Here is the solution I ended up with. Any suggestions for improvements are welcome!
I created a helper-function:
import logging
import uuid
from typing import Dict
logging.basicConfig()
LOGGER = logging.getLogger(__name__)
from pyspark.sql import SparkSession
def create_liquid_clustered_delta_table(location: str, clustercols: Dict[str, str]):
"""Uses spark SQL to create a new liquid clustered delta table at location.
There seems to be no way to create a delta table with liquid clustering using the normal
pyspark write api, so we have to create it as an external table in sql, which we immediately drop.

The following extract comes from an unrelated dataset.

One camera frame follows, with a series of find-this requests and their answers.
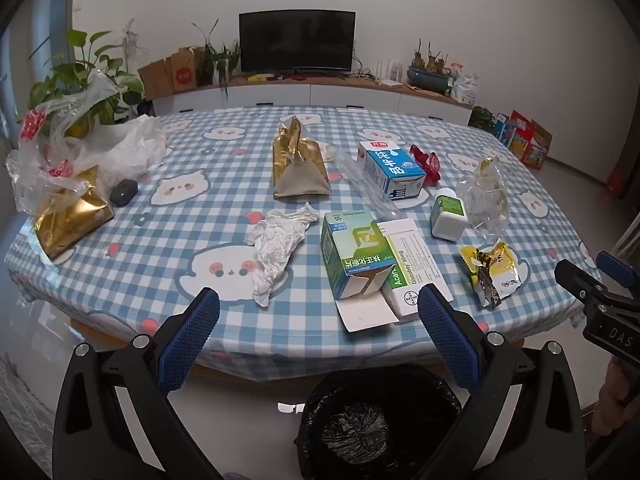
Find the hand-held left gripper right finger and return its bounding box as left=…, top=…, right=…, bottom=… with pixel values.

This leaves the delta table at location, with the schema given by "clustercols", which needs to be
a dict from colum n names to their types.
Hint: Clustercols does not need to contain the full schema if you use schema evolution later when
writing to the delta table.
"""
spark = SparkSession.builder.getOrCreate()
temp_tbl_name = "tmp" + str(uuid.uuid1()).replace("-", "")
type_spec = ", ".join([k + " " + v for k, v in clustercols.items()])
columnames = ", ".join(clustercols.keys())
create_str = f"CREATE EXTERNAL TABLE {temp_tbl_name}({type_spec}) CLUSTER BY ({columnames}) LOCATION '{location}'"
LOGGER.debug(
"Creating table with tmp name %s located at %s by executing '%s'",
temp_tbl_name,
location,
create_str,
)
spark.sql(create_str)
spark.sql(f"ALTER TABLE {temp_tbl_name} CLUSTER BY ({columnames})")
drop_str = f"drop table {temp_tbl_name}"
spark.sql(drop_str)
LOGGER.debug(
"Dropped tmp table %s, leaving delta table at external location %s",
temp_tbl_name,
location,
)
return create_str
And then in my pyspark streams I handle it like this:
if DeltaTable.isDeltaTable(spark, gold_path):
write_stream.start(gold_path)
else:
create_liquid_clustered_delta_table(
gold_path, {"Id": "string", "SourceTimestamp": "timestamp"}
)
write_stream.option("mergeSchema", "true").start(gold_path)
The "mergeSchema" is important for that first run, since the liquid clustered delta table wont have the full schema, only the columns given in the function call.